### WHAT IS REQUIRED
Copy each line below holding "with".

### THE DATA
┄┄┄┄┄┄┄┄┄┄

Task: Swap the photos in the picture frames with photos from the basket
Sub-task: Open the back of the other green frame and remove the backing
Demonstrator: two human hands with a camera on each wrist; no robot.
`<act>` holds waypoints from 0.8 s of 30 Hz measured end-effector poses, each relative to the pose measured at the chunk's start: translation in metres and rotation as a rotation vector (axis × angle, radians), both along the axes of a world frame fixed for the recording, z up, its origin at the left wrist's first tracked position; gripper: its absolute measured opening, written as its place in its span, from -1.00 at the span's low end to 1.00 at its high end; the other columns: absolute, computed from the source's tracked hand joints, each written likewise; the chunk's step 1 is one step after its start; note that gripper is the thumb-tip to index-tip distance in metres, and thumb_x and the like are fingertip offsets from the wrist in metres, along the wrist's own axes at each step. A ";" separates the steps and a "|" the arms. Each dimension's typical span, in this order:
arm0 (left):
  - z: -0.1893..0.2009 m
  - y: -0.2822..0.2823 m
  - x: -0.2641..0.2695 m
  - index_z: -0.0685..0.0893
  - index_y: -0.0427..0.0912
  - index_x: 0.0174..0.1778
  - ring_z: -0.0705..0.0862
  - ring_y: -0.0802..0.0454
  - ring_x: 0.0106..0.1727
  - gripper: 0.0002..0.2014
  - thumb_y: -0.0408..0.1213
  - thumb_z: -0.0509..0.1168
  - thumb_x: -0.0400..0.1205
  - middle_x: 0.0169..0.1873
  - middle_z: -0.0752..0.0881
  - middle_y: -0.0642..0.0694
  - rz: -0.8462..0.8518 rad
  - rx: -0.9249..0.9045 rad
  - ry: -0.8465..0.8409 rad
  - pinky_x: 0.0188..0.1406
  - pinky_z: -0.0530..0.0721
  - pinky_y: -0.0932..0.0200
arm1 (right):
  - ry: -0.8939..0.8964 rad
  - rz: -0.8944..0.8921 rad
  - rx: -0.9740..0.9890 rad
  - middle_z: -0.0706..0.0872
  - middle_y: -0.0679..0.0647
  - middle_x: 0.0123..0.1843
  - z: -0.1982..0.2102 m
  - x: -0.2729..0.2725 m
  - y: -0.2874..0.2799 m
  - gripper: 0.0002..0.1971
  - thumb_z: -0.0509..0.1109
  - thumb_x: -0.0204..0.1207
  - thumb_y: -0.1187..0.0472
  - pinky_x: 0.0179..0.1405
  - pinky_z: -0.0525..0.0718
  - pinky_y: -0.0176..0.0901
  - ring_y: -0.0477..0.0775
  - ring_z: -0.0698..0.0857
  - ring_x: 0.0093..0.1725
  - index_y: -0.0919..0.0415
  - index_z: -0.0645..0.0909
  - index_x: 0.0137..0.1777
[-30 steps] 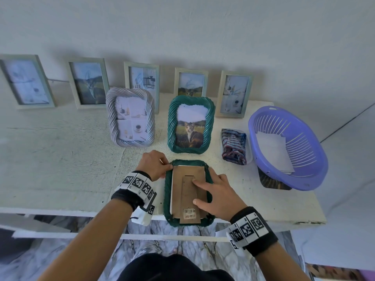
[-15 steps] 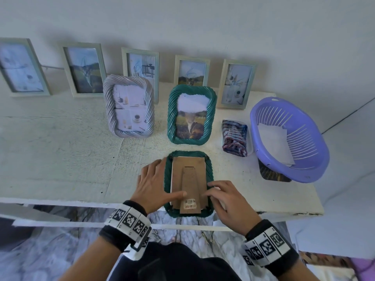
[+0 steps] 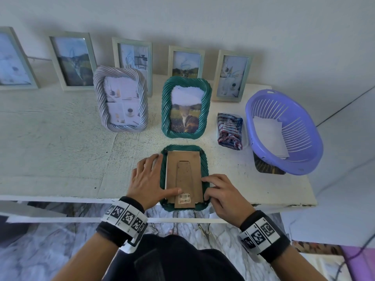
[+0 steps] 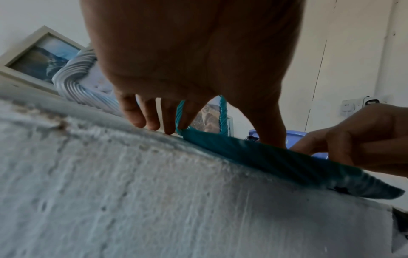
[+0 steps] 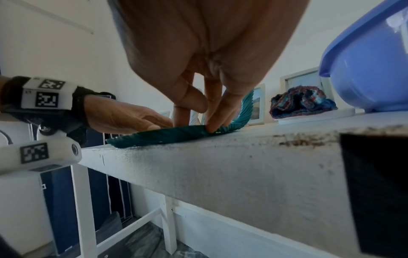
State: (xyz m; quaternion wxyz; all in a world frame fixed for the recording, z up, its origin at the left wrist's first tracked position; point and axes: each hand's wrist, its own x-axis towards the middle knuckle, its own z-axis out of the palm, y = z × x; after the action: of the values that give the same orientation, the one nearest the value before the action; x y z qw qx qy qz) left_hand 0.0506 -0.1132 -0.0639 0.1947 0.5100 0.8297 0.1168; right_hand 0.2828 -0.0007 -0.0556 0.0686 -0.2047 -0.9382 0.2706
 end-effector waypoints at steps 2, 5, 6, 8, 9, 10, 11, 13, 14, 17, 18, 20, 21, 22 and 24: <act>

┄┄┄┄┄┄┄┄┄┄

### WRITTEN SOLUTION
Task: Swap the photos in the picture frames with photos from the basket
Demonstrator: two human hands with a camera on each wrist; no robot.

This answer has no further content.